→ The task: Copy exactly the stretch of data below from the line with "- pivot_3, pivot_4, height" through the line with "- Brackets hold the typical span", including both of those lines.

Data extracted from a collection:

——————

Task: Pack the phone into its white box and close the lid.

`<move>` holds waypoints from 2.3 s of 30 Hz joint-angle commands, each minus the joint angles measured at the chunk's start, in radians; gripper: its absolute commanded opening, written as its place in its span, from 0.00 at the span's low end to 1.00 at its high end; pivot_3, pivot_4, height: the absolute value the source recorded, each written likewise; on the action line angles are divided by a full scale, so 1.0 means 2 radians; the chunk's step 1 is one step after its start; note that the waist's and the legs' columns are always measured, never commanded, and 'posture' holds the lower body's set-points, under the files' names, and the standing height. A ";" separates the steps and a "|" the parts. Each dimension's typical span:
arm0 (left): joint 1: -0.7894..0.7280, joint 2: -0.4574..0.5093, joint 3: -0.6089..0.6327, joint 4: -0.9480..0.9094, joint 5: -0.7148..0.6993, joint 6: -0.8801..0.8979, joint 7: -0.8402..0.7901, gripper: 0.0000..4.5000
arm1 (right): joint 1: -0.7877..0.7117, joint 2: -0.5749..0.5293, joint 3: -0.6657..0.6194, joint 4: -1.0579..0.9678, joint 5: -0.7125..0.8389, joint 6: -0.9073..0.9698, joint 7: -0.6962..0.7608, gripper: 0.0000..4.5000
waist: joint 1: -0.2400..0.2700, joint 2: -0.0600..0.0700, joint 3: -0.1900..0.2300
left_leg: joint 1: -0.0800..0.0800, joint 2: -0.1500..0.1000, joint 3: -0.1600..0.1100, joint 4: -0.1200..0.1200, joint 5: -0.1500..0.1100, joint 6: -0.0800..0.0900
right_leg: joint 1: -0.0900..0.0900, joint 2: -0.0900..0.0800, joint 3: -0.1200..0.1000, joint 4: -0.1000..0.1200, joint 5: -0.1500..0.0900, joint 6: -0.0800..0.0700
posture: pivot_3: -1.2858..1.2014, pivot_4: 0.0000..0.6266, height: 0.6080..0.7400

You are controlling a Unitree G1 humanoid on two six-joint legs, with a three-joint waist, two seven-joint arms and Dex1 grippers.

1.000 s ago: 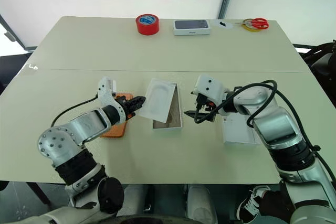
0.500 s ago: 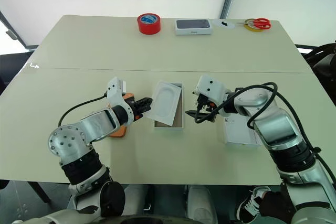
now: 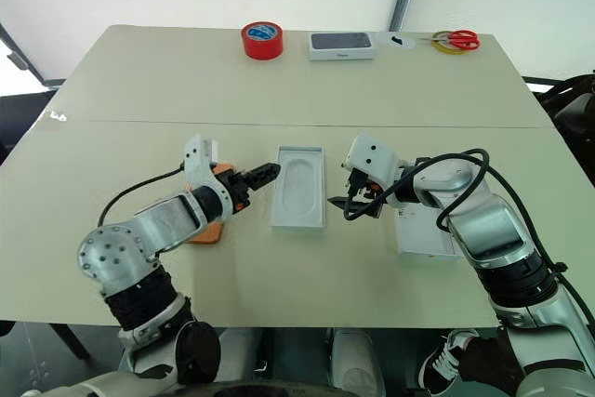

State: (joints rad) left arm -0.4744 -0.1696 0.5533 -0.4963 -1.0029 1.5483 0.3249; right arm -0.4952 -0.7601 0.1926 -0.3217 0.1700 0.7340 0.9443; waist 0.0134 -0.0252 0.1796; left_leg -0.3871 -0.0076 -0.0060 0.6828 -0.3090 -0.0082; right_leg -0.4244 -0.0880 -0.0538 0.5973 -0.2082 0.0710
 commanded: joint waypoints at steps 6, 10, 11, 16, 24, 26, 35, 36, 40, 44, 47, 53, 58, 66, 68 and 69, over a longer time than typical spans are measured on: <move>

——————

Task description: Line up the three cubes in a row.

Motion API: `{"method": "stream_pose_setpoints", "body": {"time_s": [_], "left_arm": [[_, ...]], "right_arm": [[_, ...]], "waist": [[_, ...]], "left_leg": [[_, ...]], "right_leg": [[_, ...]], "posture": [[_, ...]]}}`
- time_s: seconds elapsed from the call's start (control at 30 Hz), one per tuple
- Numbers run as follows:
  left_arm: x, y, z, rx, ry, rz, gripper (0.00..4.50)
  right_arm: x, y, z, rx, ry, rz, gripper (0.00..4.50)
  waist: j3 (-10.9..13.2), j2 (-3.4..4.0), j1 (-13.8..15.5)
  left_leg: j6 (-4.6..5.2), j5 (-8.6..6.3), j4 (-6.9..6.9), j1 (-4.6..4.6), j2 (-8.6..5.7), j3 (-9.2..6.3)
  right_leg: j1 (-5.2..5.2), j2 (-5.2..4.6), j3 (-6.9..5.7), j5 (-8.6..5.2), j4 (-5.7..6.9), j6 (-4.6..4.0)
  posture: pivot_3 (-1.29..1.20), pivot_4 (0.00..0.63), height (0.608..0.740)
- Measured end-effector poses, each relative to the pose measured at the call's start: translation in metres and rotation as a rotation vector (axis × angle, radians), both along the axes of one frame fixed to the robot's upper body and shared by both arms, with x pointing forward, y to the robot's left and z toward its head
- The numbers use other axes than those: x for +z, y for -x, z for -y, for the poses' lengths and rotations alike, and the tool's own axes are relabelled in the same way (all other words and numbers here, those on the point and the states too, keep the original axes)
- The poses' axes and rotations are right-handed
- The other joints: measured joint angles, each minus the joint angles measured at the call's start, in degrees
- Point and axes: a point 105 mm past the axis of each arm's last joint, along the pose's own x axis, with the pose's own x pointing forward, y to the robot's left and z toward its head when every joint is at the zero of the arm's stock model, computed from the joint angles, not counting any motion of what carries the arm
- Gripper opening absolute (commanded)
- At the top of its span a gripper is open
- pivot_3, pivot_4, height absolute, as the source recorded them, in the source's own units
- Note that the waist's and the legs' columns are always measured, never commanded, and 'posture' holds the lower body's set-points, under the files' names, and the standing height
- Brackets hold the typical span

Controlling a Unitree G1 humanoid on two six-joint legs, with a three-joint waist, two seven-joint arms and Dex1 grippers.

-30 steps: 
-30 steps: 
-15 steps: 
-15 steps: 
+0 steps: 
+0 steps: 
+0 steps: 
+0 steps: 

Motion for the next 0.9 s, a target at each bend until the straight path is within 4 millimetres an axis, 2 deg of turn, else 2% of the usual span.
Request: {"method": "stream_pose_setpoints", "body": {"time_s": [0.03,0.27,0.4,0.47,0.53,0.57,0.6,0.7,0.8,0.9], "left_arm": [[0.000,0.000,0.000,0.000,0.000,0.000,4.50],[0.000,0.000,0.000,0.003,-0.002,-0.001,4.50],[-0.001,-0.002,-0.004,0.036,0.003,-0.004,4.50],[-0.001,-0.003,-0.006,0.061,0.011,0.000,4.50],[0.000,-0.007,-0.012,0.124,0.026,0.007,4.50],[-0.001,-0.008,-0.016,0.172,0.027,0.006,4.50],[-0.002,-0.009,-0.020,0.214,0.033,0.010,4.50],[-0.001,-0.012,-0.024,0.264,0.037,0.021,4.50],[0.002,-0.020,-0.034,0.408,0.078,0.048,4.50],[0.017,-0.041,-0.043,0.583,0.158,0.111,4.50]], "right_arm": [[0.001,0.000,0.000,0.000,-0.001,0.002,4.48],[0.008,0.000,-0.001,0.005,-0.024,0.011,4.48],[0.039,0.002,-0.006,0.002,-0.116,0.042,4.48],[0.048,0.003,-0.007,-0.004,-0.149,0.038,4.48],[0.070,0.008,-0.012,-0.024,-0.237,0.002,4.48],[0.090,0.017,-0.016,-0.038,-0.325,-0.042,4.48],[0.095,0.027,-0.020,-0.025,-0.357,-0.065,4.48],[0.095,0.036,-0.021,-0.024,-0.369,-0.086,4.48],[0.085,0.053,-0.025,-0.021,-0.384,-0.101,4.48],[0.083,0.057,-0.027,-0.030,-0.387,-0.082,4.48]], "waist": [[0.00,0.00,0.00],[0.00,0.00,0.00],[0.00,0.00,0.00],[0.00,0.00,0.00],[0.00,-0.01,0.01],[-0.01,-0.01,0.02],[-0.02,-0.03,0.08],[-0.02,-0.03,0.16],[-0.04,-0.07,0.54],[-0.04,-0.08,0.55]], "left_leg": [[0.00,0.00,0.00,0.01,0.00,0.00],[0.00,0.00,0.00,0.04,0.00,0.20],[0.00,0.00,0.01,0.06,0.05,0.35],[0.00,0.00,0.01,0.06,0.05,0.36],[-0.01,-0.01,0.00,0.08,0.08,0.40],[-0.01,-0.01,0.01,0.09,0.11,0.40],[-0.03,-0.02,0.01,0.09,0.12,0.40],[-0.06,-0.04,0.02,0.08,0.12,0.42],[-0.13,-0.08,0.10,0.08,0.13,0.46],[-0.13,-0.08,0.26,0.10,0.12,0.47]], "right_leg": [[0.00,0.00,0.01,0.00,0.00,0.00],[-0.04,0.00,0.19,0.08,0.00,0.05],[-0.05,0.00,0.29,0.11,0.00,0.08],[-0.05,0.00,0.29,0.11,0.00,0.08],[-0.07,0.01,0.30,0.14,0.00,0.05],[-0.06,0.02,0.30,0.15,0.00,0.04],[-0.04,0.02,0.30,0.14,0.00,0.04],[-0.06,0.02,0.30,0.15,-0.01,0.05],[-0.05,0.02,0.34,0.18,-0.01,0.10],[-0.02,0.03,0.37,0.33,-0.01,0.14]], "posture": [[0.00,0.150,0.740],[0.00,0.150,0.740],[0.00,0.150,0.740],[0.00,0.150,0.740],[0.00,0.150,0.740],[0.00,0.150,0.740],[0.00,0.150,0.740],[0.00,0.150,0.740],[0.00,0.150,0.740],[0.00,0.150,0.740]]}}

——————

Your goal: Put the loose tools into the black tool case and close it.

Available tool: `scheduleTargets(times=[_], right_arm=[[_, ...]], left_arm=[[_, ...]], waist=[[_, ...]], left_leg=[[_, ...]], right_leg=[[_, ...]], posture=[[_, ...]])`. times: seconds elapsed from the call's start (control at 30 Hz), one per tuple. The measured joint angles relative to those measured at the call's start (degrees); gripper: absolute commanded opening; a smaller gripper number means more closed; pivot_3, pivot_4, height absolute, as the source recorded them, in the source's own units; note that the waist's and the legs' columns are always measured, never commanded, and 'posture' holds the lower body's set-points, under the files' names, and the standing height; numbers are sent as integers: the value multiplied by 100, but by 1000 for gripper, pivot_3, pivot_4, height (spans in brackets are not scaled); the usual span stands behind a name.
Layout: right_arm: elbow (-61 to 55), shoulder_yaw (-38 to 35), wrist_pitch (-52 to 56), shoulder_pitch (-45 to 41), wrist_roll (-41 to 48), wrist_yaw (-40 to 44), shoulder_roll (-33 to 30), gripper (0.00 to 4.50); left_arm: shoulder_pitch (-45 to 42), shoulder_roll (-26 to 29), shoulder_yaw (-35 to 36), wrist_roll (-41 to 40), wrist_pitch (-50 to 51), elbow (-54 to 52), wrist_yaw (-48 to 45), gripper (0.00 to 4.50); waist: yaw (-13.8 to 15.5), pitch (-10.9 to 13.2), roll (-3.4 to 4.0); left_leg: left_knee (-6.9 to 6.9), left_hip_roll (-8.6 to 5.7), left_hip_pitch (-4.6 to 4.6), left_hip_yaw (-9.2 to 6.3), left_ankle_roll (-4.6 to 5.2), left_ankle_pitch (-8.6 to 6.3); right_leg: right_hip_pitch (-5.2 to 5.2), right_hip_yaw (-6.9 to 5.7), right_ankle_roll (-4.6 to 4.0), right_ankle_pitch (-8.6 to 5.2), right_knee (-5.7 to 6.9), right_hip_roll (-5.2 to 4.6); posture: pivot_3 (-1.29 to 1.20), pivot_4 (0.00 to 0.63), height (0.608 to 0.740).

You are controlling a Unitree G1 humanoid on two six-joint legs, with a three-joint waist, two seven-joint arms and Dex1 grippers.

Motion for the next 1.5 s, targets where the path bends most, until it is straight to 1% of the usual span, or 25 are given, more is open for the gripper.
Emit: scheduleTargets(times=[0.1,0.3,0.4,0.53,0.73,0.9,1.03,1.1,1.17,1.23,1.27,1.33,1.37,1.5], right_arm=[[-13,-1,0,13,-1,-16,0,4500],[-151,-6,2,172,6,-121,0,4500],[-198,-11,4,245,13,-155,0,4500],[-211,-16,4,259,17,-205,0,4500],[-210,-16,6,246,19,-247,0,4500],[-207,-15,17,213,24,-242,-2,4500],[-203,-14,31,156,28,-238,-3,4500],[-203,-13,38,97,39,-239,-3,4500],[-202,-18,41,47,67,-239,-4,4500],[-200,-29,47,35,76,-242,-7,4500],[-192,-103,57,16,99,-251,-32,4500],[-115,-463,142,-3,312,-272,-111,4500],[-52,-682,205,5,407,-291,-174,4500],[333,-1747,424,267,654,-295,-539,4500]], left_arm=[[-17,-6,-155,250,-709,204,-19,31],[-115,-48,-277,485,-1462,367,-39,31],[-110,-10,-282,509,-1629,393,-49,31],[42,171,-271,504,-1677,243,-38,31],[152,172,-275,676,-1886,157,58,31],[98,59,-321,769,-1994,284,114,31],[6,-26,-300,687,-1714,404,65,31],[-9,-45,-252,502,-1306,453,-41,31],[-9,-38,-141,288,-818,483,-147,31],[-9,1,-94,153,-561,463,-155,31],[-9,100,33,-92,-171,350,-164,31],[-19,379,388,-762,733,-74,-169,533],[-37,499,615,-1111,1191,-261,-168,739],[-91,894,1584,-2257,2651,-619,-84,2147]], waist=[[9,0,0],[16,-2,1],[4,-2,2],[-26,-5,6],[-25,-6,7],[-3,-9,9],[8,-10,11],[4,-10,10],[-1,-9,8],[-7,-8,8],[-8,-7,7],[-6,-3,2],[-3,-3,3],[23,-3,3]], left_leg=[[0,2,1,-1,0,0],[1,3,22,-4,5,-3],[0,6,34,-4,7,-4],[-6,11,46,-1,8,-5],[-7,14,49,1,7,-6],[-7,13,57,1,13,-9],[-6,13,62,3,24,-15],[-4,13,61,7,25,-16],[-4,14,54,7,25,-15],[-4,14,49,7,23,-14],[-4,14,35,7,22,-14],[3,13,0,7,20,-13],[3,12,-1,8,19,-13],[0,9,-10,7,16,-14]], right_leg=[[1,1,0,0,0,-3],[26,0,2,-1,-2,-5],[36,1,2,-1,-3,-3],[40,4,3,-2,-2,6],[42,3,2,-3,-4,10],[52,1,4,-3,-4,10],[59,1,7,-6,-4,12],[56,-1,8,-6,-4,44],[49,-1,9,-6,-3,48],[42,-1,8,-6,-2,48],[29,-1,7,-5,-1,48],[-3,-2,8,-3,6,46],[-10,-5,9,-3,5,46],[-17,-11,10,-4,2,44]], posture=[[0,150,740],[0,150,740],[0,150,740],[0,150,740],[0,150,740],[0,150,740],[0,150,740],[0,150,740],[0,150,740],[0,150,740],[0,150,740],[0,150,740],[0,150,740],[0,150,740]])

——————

→ Response box:
- pivot_3, pivot_4, height absolute, as the source recorded them, in the source's own units
- Note that the waist's and the legs' columns are always measured, never commanded, and 'posture' holds the lower body's set-points, under the files' names, and the standing height
- Brackets hold the typical span

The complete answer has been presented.